Zammys didn’t know the results of the test until noon on March 20th.
“One of the patients said that she was a missionary. She was panicking. She asked for a Bible. At some point, she asked me how I could be so calm waiting for a result like this. I told her that my biggest fear was infecting my loved ones and losing them. But just me, there, admitted into hospital, I don’t know, those fears just vanished.
“In the mornings, a doctor would give us an update about the COVID-19 situation in the country and our own evolution. I saw everyone in that hospital working to fight the epidemic, not just doctors and nurses, but technicians, cleaning and maintenance staff.”
Zammys had a bath twice after her results came back negative for COVID-19. Before being discharged and when she got home.
Today, Villa Clara has 26 of the country’s 170 cases, which represents 15.2%.
Like any Cuban, Zammys needs – even though she resists – to leave the house, break her confinement, stay in crowds sometimes. She has to put on her homemade mask over half of her face and line up with hundreds of other faces, which are just afraid as her own, until they can get a bit of disinfectant, rice or soap. She is losing her patience just as quickly as the Coronavirus curve in Cuba is growing. “There is little food and the State doesn’t have resources, they’ve even said this on TV,” she wrote to me.

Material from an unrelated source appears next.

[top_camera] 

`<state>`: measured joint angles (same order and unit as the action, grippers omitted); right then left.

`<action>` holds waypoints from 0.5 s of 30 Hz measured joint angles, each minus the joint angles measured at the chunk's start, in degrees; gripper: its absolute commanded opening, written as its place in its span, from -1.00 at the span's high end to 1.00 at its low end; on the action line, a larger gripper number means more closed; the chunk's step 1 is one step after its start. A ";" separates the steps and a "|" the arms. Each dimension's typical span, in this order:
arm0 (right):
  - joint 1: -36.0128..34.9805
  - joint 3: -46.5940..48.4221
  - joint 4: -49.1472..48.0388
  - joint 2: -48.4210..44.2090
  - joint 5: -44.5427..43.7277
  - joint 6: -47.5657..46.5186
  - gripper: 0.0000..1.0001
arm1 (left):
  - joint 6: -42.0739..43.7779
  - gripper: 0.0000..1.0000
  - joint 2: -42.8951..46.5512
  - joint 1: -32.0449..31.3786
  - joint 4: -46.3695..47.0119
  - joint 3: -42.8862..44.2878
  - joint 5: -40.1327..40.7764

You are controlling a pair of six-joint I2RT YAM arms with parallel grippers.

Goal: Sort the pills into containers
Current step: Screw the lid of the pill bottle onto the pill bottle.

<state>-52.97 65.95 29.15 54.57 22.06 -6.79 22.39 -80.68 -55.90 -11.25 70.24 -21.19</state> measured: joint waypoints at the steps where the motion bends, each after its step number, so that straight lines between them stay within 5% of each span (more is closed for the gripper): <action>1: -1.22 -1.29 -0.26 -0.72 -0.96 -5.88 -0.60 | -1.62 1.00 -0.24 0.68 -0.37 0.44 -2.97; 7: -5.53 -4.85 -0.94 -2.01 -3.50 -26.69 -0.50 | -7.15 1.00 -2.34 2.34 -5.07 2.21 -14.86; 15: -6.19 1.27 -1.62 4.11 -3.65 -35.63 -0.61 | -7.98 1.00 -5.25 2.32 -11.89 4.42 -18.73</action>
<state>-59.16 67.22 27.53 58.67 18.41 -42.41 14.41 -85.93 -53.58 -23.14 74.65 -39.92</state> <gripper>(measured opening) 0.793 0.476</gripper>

If the virus has shown us anything, it’s that the way people panic and how much they panic is the same, just like the virus is. It succumbs in any social group, any ideological belief. We have seen horrors in the West, as well as their fragility. After this virus, one of the many lessons we can learn is that borders of any space (geographical, magical-religious, political, ethical) have been blurred and ethnocentrism and supremacy (of countries too) have been given a boost.
The state of anxiety that is growing with this curve will be another form of contagion for those of us who escape the virus. Nobody can escape it.